Why is this happening? STIs have plagued humans since Biblical times. But when HIV was first identified in the United States in 1981, it was particularly devastating. Whereas most STIs have unpleasant symptoms (chlamydia and gonorrhoea can result in infertility in severe cases and syphilis can be deadly if left untreated), contracting HIV was a death sentence. In 1992 HIV was the leading cause of death among American men aged 25-44.

The fear of contracting HIV and dying from AIDS led to behavioural changes. People used condoms and got screened for STIs more frequently. Public-health programmes received more funding. And as people died from AIDS, there were fewer high-risk people alive to spread STIs, says Jay Varma, a professor at Weill Cornell Medicine. One study found that AIDS-associated mortality may have accounted for up to 50% of the decline in syphilis rates in the early 1990s.

Big improvements have since been made in HIV prevention and treatment. Those concerned about contracting HIV can take pre-exposure prophylaxis (PrEP), which reduces the chances of getting the virus, and contracting HIV is no longer a death sentence. Many people infected with HIV live long, healthy lives and only have to take a daily pill to manage the virus.

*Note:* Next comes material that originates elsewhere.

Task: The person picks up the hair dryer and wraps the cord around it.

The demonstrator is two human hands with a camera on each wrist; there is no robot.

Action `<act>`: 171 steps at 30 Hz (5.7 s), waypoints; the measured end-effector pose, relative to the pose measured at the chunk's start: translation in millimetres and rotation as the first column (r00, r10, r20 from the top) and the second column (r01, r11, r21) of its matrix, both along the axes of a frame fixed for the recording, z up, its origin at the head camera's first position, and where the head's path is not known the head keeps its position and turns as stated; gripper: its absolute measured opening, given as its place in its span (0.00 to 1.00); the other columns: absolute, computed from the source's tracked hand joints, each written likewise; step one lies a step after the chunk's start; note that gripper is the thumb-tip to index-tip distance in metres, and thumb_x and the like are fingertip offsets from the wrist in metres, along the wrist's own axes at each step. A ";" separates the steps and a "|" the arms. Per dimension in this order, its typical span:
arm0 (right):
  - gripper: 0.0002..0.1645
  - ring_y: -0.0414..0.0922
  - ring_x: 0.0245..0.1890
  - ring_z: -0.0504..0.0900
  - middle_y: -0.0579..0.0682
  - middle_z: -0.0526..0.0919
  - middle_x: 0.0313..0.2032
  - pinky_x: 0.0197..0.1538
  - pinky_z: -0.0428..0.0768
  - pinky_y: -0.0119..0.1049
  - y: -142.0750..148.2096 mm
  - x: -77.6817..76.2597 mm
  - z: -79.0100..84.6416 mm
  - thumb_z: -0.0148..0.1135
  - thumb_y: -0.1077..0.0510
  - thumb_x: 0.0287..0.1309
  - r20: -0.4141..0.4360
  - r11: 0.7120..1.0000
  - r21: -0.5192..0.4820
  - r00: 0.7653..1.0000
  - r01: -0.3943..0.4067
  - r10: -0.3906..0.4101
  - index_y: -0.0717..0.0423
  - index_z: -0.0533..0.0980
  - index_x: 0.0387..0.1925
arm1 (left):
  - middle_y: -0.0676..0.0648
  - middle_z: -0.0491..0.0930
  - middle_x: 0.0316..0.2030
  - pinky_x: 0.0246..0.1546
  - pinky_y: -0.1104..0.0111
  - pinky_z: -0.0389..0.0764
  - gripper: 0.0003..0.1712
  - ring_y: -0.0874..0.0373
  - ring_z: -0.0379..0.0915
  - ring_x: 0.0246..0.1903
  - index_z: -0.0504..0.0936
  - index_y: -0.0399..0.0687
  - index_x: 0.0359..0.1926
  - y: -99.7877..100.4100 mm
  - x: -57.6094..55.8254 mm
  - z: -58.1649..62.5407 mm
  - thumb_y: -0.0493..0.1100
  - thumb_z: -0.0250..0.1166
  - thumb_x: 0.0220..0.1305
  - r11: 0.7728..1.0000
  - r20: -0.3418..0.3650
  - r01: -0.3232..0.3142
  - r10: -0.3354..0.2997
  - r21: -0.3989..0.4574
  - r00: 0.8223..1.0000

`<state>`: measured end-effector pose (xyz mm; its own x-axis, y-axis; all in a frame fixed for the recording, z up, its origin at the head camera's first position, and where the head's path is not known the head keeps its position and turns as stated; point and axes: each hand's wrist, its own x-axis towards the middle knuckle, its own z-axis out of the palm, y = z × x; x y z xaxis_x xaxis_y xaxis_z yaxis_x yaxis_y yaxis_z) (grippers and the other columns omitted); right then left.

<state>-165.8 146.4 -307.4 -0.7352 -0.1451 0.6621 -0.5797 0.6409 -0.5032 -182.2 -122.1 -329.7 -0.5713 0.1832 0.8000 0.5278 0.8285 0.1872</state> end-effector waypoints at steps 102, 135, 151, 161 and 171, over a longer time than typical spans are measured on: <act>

With the arrival of PrEP and improved treatments, condoms fell out of favour and STIs began to rise. At the same time funding fell for STI clinics. Couple this with the rise of dating apps, which encourage casual and frequent hookups, and the conditions were perfect for STIs to spread. “[PrEP] has been getting all of the attention, all of the resources,” says Antón Castellanos Usigli, a lecturer at the Mailman School of Public Health at Columbia University. “We have largely forgotten…the other side of the coin.”

There is some hope for slowing the rise in infections. In October the CDC released draft guidelines for a “morning-after” pill for STIs. Known as doxycycline or doxy-PEP, the drug can be taken by men after unprotected sex to prevent infection.

Doxy-PEP may seem like a miracle, but over-use of antibiotics may make some diseases resistant to them. Gonorrhoea is especially hardy—a new antibiotic-resistant strain was recently detected in America. To the relief of public-health officials, a new drug for gonorrhoea has entered phase three of clinical trials, but this antibiotic may in time become irrelevant too.

Dr Varma says public-health officials should aspire to do more than just help people avoid and heal from STIs. The target should be “to have sex be infection-free”. He points to the strides made with HIV prevention and treatment, which few thought possible. “I think it’s aspirational, but I don’t think it’s totally unachievable.”